● Problem to solve: Only one stretch of the listing below is wanted: every line from the first to the line containing "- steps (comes", set down exactly.

------ Extracted records ------

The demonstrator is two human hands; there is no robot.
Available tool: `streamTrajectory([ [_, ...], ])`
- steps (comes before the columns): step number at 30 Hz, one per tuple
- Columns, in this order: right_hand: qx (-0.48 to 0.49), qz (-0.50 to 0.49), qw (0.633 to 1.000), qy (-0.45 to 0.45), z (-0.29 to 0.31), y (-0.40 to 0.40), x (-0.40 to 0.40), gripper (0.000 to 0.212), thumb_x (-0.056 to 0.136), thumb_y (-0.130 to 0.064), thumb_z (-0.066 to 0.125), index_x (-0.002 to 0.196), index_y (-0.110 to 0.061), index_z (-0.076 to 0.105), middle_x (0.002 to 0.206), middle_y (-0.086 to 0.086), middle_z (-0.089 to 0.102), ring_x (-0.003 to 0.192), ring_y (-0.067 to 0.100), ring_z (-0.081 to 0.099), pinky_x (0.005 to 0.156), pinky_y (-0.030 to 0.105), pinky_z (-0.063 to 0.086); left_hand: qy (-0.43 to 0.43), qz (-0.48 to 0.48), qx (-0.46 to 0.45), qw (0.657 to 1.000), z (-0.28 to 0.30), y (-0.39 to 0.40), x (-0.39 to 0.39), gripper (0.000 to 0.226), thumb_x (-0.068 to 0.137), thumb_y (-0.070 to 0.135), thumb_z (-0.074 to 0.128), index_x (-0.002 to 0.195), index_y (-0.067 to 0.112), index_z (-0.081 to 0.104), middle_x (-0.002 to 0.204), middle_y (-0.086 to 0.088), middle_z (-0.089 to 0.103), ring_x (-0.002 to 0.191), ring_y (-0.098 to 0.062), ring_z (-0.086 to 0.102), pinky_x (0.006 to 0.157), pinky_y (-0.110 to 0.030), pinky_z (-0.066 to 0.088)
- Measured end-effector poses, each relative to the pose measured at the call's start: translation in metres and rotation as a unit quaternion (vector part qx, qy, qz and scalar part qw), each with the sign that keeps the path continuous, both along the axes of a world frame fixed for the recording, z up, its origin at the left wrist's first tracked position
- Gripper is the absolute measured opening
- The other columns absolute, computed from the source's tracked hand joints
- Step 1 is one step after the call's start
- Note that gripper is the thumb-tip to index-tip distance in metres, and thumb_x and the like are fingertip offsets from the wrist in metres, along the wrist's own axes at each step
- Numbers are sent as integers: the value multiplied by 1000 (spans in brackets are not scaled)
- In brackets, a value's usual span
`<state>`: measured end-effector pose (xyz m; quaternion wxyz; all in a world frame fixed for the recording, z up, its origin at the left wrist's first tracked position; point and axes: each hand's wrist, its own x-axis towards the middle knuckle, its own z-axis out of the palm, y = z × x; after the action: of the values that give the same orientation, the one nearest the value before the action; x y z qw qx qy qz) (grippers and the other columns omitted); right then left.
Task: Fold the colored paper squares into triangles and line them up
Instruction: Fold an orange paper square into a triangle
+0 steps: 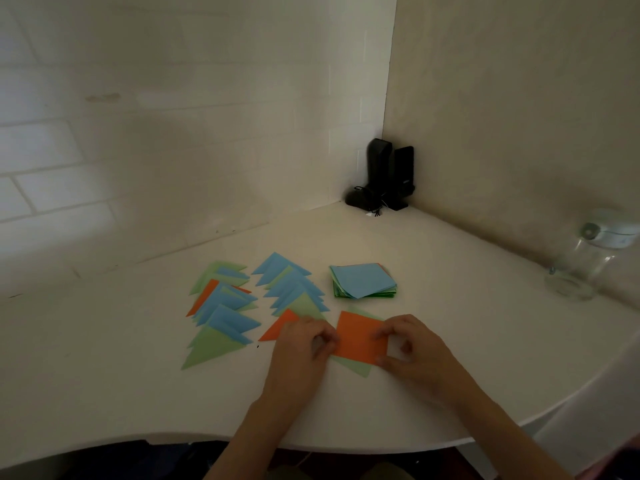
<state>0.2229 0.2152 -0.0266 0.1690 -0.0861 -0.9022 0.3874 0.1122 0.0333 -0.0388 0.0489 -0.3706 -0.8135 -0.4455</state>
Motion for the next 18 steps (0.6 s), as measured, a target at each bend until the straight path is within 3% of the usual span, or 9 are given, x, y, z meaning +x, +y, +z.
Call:
streamTrajectory([
  [5,2,-39,999,7,8,6,-5,29,83,-6,66,96,-32,63,104,-12,63,81,-8,56,70,8,41,94,-26,-34,995,-1,3,1,26,81,7,57,81,27,74,85,10,62,82,-14,53,71,-24,45],
  [7,61,-62,996,-16,9,5,-12,21,88,-16,60,107,-26,63,107,-10,62,88,-5,55,82,11,39,111,-33,-45,992,-1,4,2,26,81,5,56,84,25,73,87,9,63,82,-14,54,70,-27,47],
  [10,104,-88,989,-65,7,5,-23,25,89,-29,59,114,-28,60,112,-7,62,102,13,55,91,30,43,132,-45,-67,988,-1,2,5,22,82,7,55,88,23,70,93,8,62,85,-14,55,72,-30,48],
  [13,96,-113,988,-47,9,2,-28,22,86,-28,63,108,-26,63,107,-5,61,94,10,53,86,24,43,168,-50,-97,980,1,-1,8,22,84,20,46,91,25,67,96,11,61,87,-11,52,75,-27,46],
  [18,109,-138,984,-29,13,0,-24,13,85,-28,65,95,-21,70,97,-5,60,82,6,53,74,16,39,187,-48,-110,975,0,-2,13,18,88,32,50,96,26,65,99,11,59,90,-10,50,80,-24,42],
])
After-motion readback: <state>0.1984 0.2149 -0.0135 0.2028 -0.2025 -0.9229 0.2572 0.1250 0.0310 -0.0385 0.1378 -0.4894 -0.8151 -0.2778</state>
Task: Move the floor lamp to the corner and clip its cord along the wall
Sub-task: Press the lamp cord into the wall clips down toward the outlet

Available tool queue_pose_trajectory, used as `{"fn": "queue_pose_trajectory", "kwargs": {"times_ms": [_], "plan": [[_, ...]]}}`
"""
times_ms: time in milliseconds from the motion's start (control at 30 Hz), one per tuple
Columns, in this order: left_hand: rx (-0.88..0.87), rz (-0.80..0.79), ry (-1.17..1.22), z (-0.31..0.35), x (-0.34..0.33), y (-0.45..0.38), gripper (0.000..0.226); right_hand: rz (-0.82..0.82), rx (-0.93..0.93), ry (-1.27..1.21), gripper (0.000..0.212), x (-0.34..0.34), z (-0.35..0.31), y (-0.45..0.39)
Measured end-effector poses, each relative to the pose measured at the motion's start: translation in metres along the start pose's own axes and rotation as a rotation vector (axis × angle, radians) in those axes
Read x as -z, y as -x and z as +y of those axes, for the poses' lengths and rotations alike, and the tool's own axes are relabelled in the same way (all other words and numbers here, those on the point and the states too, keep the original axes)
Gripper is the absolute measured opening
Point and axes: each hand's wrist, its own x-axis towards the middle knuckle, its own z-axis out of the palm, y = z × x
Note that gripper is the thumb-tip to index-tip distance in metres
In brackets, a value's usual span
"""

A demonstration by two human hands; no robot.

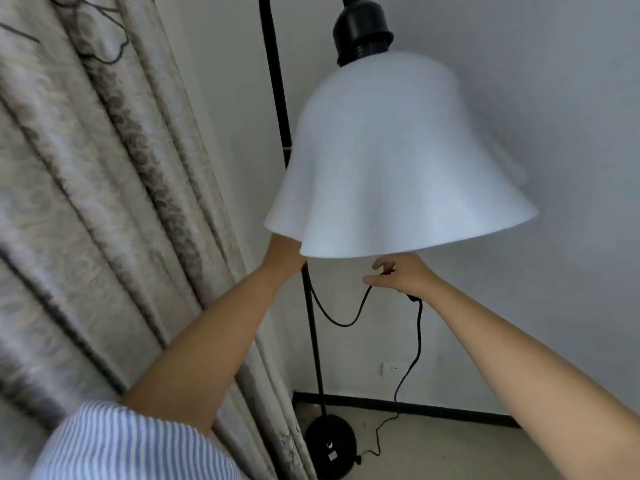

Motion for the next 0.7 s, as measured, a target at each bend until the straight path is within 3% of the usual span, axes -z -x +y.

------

● Answer to this task:
The demonstrator is two human hands; there is no robot.
Available tool: `streamTrajectory([ [_, ...], ])`
- steps (comes before the columns): step number at 30 Hz, one per tuple

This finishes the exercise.